Gibt es eigentlich noch Menschen, die Bücher kaufen ohne Macken und Eselsohren? Selbst der Roman, welchen ich von meiner Dozentin ausgeliehen habe – sie ist ein „hohes Tier“ in unserem Fachbereich mit Dr.-Titel und allem -, selbst den ziert ein Stempel „Mängelexemplar“.

Ja, natürlich handelt es sich dabei nicht um einen aktuellen Roman. Die Erstausgabe erschien – in Schwedisch – 1933. Die mir vorliegende Übersetzung müsste von 2007 sein. An den Seiten hat das grüne Hardcover ein paar Macken – welche ich zuerst meinem Transport des Buches zuschrieb und mich schon exmatrikuliert auf der Flucht nach Sibirien wähnte, bis ich den Stempel „Mängelexemplar“ entdeckte -, es hat ein zwei winzige Flecken, aber die Seiten sind alle vorhanden in ihrer weißen Bleichheit. Das Buch riecht auch nicht irgendwie komisch. Röche es wie der Schlachthof in meiner Heimatstadt – so eine Mischung aus Exkrementen, Blut, Fleisch und Reinigungsmitteln -, würde ich verstehen, dass dies ein Mangel ist. Aber praktisch unsichtbare Macken und zwei, drei Verfärbungen des Buchcovers? Hm. Möglicherweise bin ich in einer anderen Generation aufgewachsen, in der man auch beschädigte Dinge noch wertschätze und nicht bei jeder Kleinigkeit sofort Preisnachlass forderte. Ich glaube aber, der Wind weht aus einer anderen Richtung.

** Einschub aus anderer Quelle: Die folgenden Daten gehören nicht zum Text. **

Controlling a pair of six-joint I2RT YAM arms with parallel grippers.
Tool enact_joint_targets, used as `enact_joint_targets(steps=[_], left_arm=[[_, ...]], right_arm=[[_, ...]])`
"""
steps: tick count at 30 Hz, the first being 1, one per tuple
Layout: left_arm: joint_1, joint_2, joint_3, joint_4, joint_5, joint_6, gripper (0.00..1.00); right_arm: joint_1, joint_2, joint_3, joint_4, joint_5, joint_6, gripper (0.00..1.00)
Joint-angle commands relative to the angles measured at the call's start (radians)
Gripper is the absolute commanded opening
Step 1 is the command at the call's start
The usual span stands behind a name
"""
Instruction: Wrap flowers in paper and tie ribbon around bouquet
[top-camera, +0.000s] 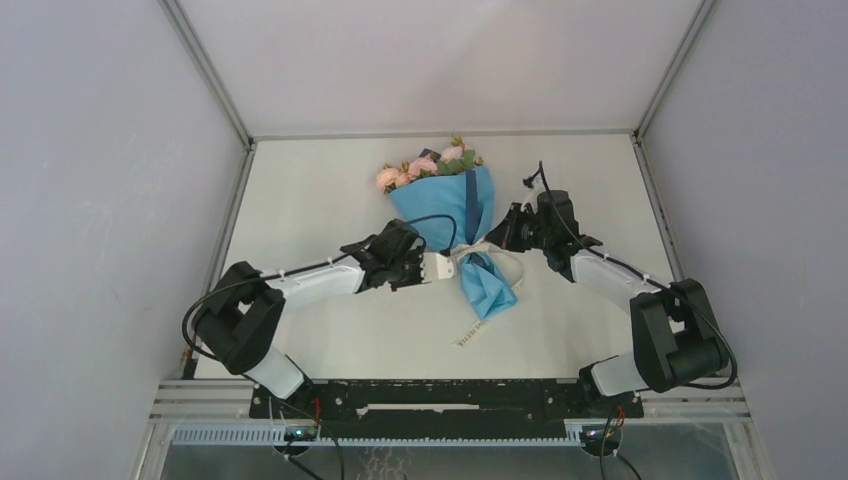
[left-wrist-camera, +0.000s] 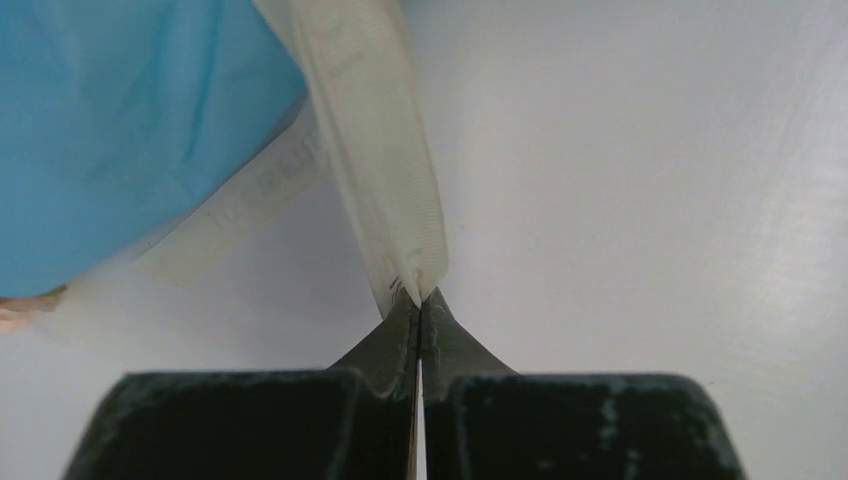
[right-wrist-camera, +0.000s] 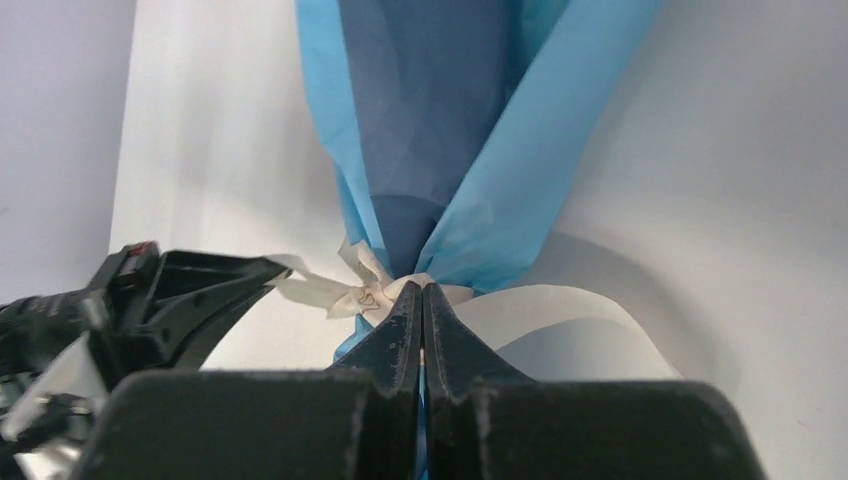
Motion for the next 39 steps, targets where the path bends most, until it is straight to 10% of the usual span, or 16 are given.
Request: enact_joint_targets(steps=[1, 6, 9, 15, 25, 35, 39], left_arm=[[0.002, -0.038, -0.062, 0.026, -0.068, 0.328, 0.0], [-0.003, -0.06, -0.045, 0.012, 0.062, 0.312, 0.03], [0.001, -0.074, 0.006, -0.029, 0.141, 0.256, 0.46], [0.066, -0.129, 0.133, -0.172, 0.45, 0.195, 0.61], [0.084, 0.027, 0.2, 0.296, 0.538, -0.122, 0.45], [0.079, 0.091, 0.182, 0.341, 0.698, -0.164, 0.42], [0.079, 0.105, 0.194, 0.34, 0.719, -0.171, 0.18]], right_arm=[[0.044, 0.013, 0.001, 0.141, -0.095, -0.042, 0.05], [0.114, 0.018, 0.007, 0.22, -0.141, -0.174, 0.07], [0.111, 0.051, 0.008, 0.263, -0.209, -0.204, 0.06], [0.094, 0.103, 0.009, 0.316, -0.42, -0.26, 0.02], [0.058, 0.104, 0.009, 0.324, -0.594, -0.358, 0.03], [0.051, 0.12, 0.009, 0.306, -0.603, -0.385, 0.03], [0.051, 0.121, 0.008, 0.313, -0.606, -0.381, 0.03]])
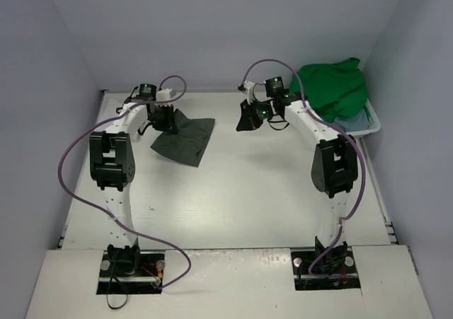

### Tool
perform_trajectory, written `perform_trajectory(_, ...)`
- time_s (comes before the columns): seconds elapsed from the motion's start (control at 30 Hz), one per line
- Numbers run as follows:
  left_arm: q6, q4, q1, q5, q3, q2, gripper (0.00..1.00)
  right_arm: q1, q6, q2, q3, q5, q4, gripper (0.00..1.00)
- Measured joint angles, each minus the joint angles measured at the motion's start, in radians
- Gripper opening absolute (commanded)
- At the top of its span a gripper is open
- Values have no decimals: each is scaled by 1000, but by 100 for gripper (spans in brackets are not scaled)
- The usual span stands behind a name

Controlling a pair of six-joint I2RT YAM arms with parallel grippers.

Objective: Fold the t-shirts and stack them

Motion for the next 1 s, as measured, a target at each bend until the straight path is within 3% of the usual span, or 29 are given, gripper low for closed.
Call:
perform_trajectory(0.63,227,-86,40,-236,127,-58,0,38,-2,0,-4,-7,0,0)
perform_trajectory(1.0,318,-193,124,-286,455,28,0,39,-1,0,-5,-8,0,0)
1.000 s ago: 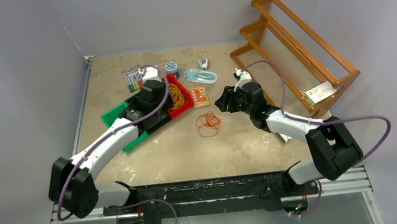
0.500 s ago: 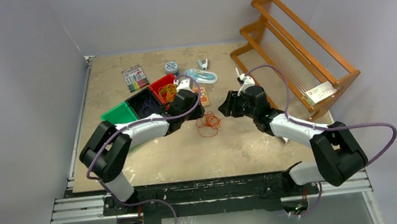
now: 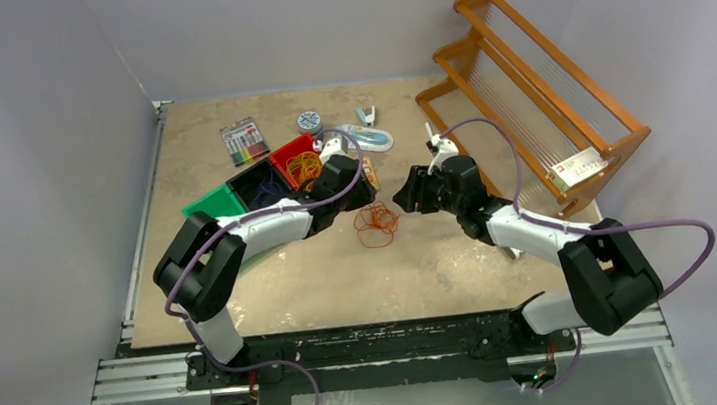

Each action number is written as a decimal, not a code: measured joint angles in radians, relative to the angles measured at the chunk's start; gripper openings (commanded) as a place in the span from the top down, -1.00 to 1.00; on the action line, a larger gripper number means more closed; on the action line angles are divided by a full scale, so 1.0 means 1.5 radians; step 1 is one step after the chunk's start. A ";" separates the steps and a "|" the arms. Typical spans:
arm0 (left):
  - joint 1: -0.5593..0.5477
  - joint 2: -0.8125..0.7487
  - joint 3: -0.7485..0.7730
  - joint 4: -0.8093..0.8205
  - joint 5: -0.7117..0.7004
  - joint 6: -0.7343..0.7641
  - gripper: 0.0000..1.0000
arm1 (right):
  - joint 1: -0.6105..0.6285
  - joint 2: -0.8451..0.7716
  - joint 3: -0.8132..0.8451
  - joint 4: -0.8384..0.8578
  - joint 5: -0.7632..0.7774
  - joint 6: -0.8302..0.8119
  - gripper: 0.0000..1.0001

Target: Untangle the cables

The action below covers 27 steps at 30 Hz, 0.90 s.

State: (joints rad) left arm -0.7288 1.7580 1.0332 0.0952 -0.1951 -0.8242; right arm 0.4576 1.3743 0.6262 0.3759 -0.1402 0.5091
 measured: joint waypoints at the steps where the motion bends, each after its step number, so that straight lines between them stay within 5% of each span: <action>1: 0.000 0.000 0.005 -0.004 -0.001 -0.016 0.26 | 0.000 -0.001 0.000 0.000 0.002 0.002 -0.07; 21: -0.017 0.052 0.027 -0.051 -0.013 -0.111 0.24 | 0.000 -0.026 -0.014 0.000 0.030 0.011 -0.07; 27: -0.017 0.074 0.038 -0.051 -0.015 -0.114 0.40 | 0.000 -0.032 -0.020 -0.002 0.030 0.014 -0.07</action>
State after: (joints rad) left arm -0.7540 1.8690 1.0901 0.0185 -0.2180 -0.9947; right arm 0.4576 1.3262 0.5961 0.3733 -0.0952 0.5308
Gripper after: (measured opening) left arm 0.353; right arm 0.539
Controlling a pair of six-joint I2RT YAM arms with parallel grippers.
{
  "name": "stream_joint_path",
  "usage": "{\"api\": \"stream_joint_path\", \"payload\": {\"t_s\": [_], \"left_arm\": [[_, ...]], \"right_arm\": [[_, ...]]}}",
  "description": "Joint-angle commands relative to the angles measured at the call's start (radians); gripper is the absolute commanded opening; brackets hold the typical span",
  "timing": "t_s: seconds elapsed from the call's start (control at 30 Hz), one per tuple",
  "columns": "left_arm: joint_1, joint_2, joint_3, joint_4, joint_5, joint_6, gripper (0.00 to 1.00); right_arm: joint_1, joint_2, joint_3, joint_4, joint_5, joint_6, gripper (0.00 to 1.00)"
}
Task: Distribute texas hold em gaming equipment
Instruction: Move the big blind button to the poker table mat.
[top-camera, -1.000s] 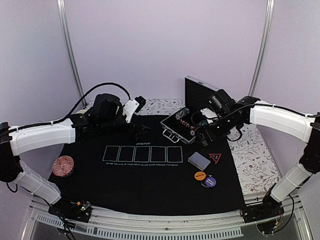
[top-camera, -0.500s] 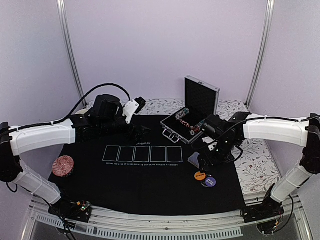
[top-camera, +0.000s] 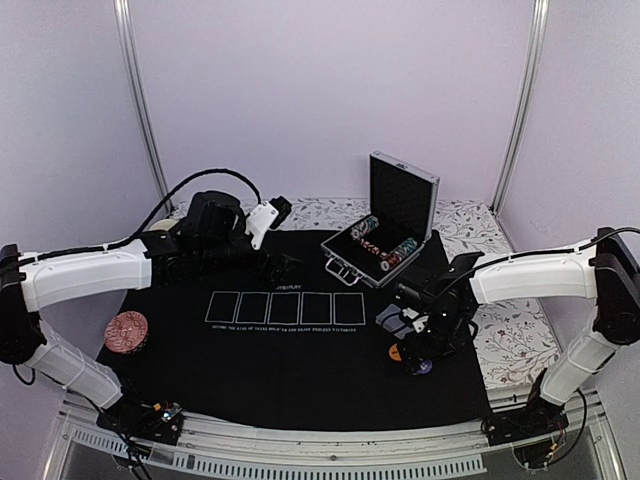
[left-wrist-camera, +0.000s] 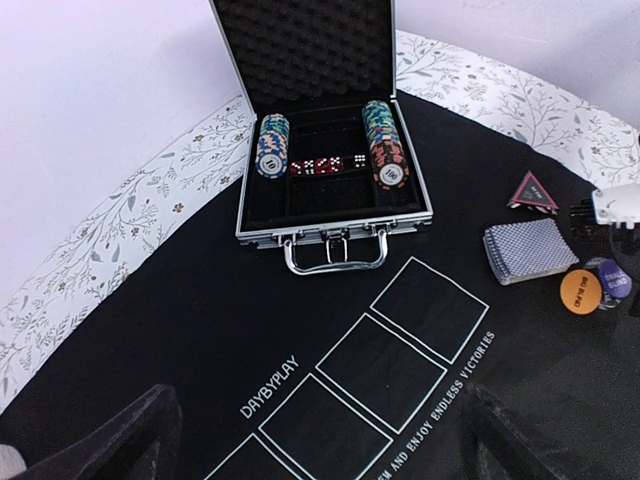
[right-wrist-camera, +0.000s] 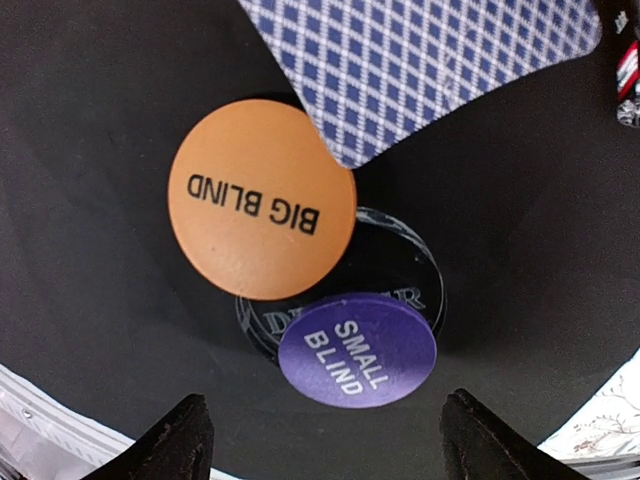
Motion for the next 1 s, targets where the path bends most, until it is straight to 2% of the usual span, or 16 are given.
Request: {"api": "stream_joint_path", "payload": {"t_s": [0.0, 0.33, 0.5, 0.6, 0.97], "left_arm": [[-0.014, -0.013, -0.011, 0.015, -0.006, 0.014, 0.98], [-0.013, -0.017, -0.015, 0.016, -0.008, 0.016, 0.98], [-0.014, -0.018, -0.016, 0.016, -0.008, 0.018, 0.98], [-0.014, -0.017, -0.016, 0.016, -0.013, 0.019, 0.98], [-0.013, -0.018, -0.019, 0.020, -0.015, 0.022, 0.98]], "right_arm": [[0.005, 0.034, -0.021, 0.051, 0.030, 0.000, 0.77], [0.004, 0.068, -0.027, 0.066, 0.083, -0.025, 0.64], [-0.006, 0.081, -0.027, 0.070, 0.088, -0.043, 0.56], [-0.007, 0.085, -0.019, 0.064, 0.087, -0.051, 0.46], [-0.007, 0.054, -0.010, 0.008, 0.099, -0.048, 0.29]]}}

Ich glaube, revolutionäre Buchhändlerinnen zerstören mutwillig ihre eigene Ware als Akt der Befreiung der großen literarischen Werke unserer Zeit. Die kleinen Macken und der einem zerschlagen der Ketten gleich Aufdrücken des „Mängel“-Stempels dient dem Guerillakampf gegen die in Teilen unberechtigt erscheinende Buchpreisbindung. Das diese zugleich nicht Fallen darf, sondern nur von diesen Freiheitskämpfern in speziellen Bereichen aufgeweicht werden soll, ergibt sich schon aus der Tatsache, dass gerade Neuauflagen und Erstauflagen (Ausnahme: Der Erstlingsroman von Sarah Kuttner) nicht als Mängelexemplare verkauft werden.

Möglicherweise ist es auch keine Verschwörung der Buchhändler schuld, möglicherweise kauft meine werte Dozentin auch schon direkt mit Stempel aus der Erfahrung heraus, dass an Studierende verliehene Bücher eben leiden.